▶ _Exercise objective_
Print the records exactly. Miss nothing.

Recorded data
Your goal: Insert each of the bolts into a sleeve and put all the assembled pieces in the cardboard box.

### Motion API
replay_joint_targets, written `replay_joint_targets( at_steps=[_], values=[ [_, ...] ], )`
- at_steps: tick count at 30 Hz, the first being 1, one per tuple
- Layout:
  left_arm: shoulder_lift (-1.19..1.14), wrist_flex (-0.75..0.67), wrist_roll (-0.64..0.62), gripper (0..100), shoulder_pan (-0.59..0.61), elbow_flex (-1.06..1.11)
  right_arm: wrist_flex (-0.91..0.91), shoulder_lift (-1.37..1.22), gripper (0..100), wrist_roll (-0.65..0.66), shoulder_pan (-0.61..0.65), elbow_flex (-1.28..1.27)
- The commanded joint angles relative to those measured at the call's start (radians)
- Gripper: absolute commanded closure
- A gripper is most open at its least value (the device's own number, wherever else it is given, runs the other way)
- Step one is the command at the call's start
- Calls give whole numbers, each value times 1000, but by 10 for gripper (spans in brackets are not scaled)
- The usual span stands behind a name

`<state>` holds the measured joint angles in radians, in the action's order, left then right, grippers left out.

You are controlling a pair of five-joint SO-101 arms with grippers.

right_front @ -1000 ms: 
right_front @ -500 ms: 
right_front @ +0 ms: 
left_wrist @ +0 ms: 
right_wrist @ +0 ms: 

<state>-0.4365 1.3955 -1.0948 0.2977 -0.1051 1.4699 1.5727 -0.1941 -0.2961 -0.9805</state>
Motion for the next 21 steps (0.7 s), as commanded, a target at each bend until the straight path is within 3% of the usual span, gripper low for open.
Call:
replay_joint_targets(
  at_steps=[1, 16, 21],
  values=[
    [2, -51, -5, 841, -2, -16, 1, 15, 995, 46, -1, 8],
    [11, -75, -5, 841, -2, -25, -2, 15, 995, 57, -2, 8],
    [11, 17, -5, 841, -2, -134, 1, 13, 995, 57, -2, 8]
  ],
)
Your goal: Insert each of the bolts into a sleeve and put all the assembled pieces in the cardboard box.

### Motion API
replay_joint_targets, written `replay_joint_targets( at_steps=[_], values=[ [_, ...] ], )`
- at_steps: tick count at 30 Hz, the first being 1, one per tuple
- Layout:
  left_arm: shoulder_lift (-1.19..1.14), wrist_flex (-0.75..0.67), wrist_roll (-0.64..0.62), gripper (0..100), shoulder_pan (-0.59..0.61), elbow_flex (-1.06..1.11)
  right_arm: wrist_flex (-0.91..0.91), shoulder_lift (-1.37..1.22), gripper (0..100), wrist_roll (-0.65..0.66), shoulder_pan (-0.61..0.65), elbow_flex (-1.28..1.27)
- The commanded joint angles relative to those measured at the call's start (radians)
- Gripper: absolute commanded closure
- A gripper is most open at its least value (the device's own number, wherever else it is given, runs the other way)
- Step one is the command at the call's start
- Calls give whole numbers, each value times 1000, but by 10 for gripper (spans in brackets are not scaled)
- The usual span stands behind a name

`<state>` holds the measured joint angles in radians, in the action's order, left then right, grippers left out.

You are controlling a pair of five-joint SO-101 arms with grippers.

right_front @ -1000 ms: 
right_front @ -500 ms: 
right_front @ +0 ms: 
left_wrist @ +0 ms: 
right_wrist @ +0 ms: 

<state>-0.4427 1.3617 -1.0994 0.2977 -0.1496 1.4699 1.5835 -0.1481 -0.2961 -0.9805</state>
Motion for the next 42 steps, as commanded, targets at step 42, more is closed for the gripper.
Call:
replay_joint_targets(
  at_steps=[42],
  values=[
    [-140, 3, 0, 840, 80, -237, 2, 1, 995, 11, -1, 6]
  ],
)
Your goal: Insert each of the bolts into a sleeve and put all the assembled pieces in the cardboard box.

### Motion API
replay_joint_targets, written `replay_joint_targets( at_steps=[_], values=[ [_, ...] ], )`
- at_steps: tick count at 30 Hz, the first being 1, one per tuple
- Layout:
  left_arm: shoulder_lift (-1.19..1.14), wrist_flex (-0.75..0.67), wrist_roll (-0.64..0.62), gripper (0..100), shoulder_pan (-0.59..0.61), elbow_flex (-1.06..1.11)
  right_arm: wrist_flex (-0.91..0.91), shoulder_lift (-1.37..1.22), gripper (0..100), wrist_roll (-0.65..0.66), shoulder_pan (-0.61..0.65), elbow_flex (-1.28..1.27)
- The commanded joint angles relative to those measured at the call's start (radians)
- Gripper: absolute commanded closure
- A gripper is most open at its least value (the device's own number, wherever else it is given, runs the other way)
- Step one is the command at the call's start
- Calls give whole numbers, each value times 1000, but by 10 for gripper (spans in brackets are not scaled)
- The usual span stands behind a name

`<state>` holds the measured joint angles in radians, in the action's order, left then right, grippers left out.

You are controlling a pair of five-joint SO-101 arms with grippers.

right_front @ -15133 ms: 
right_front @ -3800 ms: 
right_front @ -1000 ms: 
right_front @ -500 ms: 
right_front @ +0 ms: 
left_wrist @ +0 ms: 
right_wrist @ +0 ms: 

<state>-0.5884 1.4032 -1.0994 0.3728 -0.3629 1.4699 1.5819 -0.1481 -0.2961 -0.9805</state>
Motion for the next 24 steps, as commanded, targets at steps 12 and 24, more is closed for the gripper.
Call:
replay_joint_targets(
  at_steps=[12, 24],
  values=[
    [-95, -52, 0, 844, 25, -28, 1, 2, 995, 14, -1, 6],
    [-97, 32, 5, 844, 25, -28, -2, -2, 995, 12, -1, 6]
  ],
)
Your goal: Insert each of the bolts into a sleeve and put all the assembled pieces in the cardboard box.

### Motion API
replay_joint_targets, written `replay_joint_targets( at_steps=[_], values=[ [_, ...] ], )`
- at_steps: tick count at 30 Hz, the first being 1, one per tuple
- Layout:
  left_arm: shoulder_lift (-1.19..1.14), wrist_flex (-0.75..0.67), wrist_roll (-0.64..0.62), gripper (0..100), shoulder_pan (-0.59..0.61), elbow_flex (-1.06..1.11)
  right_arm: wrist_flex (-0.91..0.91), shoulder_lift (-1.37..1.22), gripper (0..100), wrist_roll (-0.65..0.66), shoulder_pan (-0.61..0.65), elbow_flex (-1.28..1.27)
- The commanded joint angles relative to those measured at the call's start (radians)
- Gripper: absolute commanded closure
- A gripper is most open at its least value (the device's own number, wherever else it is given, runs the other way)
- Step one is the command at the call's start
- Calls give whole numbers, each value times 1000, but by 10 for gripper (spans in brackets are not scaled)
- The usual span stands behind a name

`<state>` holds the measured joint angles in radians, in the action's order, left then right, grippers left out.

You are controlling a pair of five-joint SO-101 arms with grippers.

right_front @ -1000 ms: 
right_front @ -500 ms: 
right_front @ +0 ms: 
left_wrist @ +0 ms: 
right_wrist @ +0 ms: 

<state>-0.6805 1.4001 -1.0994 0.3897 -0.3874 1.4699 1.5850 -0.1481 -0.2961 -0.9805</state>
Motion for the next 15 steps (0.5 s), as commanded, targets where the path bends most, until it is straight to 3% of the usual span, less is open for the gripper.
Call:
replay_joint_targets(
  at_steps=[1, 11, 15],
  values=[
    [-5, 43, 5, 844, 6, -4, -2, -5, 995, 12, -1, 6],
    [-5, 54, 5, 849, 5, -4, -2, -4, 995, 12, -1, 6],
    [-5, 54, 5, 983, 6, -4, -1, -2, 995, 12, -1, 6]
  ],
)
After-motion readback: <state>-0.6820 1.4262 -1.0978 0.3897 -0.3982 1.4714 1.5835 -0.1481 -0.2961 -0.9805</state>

▶ _Answer to this task_
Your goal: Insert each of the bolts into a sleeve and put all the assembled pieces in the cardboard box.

### Motion API
replay_joint_targets, written `replay_joint_targets( at_steps=[_], values=[ [_, ...] ], )`
- at_steps: tick count at 30 Hz, the first being 1, one per tuple
- Layout:
  left_arm: shoulder_lift (-1.19..1.14), wrist_flex (-0.75..0.67), wrist_roll (-0.64..0.62), gripper (0..100), shoulder_pan (-0.59..0.61), elbow_flex (-1.06..1.11)
  right_arm: wrist_flex (-0.91..0.91), shoulder_lift (-1.37..1.22), gripper (0..100), wrist_roll (-0.65..0.66), shoulder_pan (-0.61..0.65), elbow_flex (-1.28..1.27)
- The commanded joint angles relative to those measured at the call's start (radians)
- Gripper: absolute commanded closure
- A gripper is most open at its least value (the device's own number, wherever else it is given, runs the other way)
- Step one is the command at the call's start
- Calls give whole numbers, each value times 1000, but by 10 for gripper (spans in brackets are not scaled)
- The usual span stands behind a name

`<state>` holds the measured joint angles in radians, in the action's order, left then right, grippers left out.

You are controlling a pair of five-joint SO-101 arms with grippers.

right_front @ -1000 ms: 
right_front @ -500 ms: 
right_front @ +0 ms: 
left_wrist @ +0 ms: 
right_wrist @ +0 ms: 

<state>-0.4365 1.3955 -1.0948 0.2977 -0.1051 1.4699 1.5727 -0.1941 -0.2961 -0.9805</state>
Motion for the next 21 steps (0.7 s), as commanded, a target at each bend until the straight path is within 3% of the usual span, gripper low for open.
Call:
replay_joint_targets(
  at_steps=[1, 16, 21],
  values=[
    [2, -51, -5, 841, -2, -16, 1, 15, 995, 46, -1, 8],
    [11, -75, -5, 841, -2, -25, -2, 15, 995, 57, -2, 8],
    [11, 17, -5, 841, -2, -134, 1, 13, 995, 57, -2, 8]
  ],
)
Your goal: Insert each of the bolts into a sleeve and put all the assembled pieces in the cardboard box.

### Motion API
replay_joint_targets, written `replay_joint_targets( at_steps=[_], values=[ [_, ...] ], )`
- at_steps: tick count at 30 Hz, the first being 1, one per tuple
- Layout:
  left_arm: shoulder_lift (-1.19..1.14), wrist_flex (-0.75..0.67), wrist_roll (-0.64..0.62), gripper (0..100), shoulder_pan (-0.59..0.61), elbow_flex (-1.06..1.11)
  right_arm: wrist_flex (-0.91..0.91), shoulder_lift (-1.37..1.22), gripper (0..100), wrist_roll (-0.65..0.66), shoulder_pan (-0.61..0.65), elbow_flex (-1.28..1.27)
- The commanded joint angles relative to those measured at the call's start (radians)
- Gripper: absolute commanded closure
- A gripper is most open at its least value (the device's own number, wherever else it is given, runs the other way)
- Step one is the command at the call's start
- Calls give whole numbers, each value times 1000, but by 10 for gripper (spans in brackets are not scaled)
- The usual span stands behind a name

`<state>` holds the measured joint angles in radians, in the action's order, left then right, grippers left out.

You are controlling a pair of five-joint SO-101 arms with grippers.

right_front @ -1000 ms: 
right_front @ -500 ms: 
right_front @ +0 ms: 
left_wrist @ +0 ms: 
right_wrist @ +0 ms: 

<state>-0.4427 1.3617 -1.0994 0.2977 -0.1496 1.4699 1.5835 -0.1481 -0.2961 -0.9805</state>
Motion for the next 42 steps, as commanded, targets at step 42, more is closed for the gripper.
Call:
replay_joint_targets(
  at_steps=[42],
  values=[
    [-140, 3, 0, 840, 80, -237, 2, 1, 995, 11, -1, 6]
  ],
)
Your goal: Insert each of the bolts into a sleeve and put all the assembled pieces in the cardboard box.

### Motion API
replay_joint_targets, written `replay_joint_targets( at_steps=[_], values=[ [_, ...] ], )`
- at_steps: tick count at 30 Hz, the first being 1, one per tuple
- Layout:
  left_arm: shoulder_lift (-1.19..1.14), wrist_flex (-0.75..0.67), wrist_roll (-0.64..0.62), gripper (0..100), shoulder_pan (-0.59..0.61), elbow_flex (-1.06..1.11)
  right_arm: wrist_flex (-0.91..0.91), shoulder_lift (-1.37..1.22), gripper (0..100), wrist_roll (-0.65..0.66), shoulder_pan (-0.61..0.65), elbow_flex (-1.28..1.27)
- The commanded joint angles relative to those measured at the call's start (radians)
- Gripper: absolute commanded closure
- A gripper is most open at its least value (the device's own number, wherever else it is given, runs the other way)
- Step one is the command at the call's start
- Calls give whole numbers, each value times 1000, but by 10 for gripper (spans in brackets are not scaled)
- The usual span stands behind a name

`<state>` holds the measured joint angles in radians, in the action's order, left then right, grippers left out.

You are controlling a pair of five-joint SO-101 arms with grippers.

right_front @ -15133 ms: 
right_front @ -3800 ms: 
right_front @ -1000 ms: 
right_front @ -500 ms: 
right_front @ +0 ms: 
left_wrist @ +0 ms: 
right_wrist @ +0 ms: 

<state>-0.5884 1.4032 -1.0994 0.3728 -0.3629 1.4699 1.5819 -0.1481 -0.2961 -0.9805</state>
Motion for the next 24 steps, as commanded, targets at steps 12 and 24, more is closed for the gripper.
Call:
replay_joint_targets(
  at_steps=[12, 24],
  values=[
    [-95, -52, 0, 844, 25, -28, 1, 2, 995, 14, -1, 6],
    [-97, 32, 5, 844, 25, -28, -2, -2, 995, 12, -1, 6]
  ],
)
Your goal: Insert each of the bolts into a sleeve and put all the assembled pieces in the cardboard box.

### Motion API
replay_joint_targets, written `replay_joint_targets( at_steps=[_], values=[ [_, ...] ], )`
- at_steps: tick count at 30 Hz, the first being 1, one per tuple
- Layout:
  left_arm: shoulder_lift (-1.19..1.14), wrist_flex (-0.75..0.67), wrist_roll (-0.64..0.62), gripper (0..100), shoulder_pan (-0.59..0.61), elbow_flex (-1.06..1.11)
  right_arm: wrist_flex (-0.91..0.91), shoulder_lift (-1.37..1.22), gripper (0..100), wrist_roll (-0.65..0.66), shoulder_pan (-0.61..0.65), elbow_flex (-1.28..1.27)
- The commanded joint angles relative to those measured at the call's start (radians)
- Gripper: absolute commanded closure
- A gripper is most open at its least value (the device's own number, wherever else it is given, runs the other way)
- Step one is the command at the call's start
- Calls give whole numbers, each value times 1000, but by 10 for gripper (spans in brackets are not scaled)
- The usual span stands behind a name

`<state>` holds the measured joint angles in radians, in the action's order, left then right, grippers left out.

You are controlling a pair of five-joint SO-101 arms with grippers.

right_front @ -1000 ms: 
right_front @ -500 ms: 
right_front @ +0 ms: 
left_wrist @ +0 ms: 
right_wrist @ +0 ms: 

<state>-0.6805 1.4001 -1.0994 0.3897 -0.3874 1.4699 1.5850 -0.1481 -0.2961 -0.9805</state>
Motion for the next 15 steps (0.5 s), as commanded, targets where the path bends most, until it is straight to 3% of the usual span, less is open for the gripper.
Call:
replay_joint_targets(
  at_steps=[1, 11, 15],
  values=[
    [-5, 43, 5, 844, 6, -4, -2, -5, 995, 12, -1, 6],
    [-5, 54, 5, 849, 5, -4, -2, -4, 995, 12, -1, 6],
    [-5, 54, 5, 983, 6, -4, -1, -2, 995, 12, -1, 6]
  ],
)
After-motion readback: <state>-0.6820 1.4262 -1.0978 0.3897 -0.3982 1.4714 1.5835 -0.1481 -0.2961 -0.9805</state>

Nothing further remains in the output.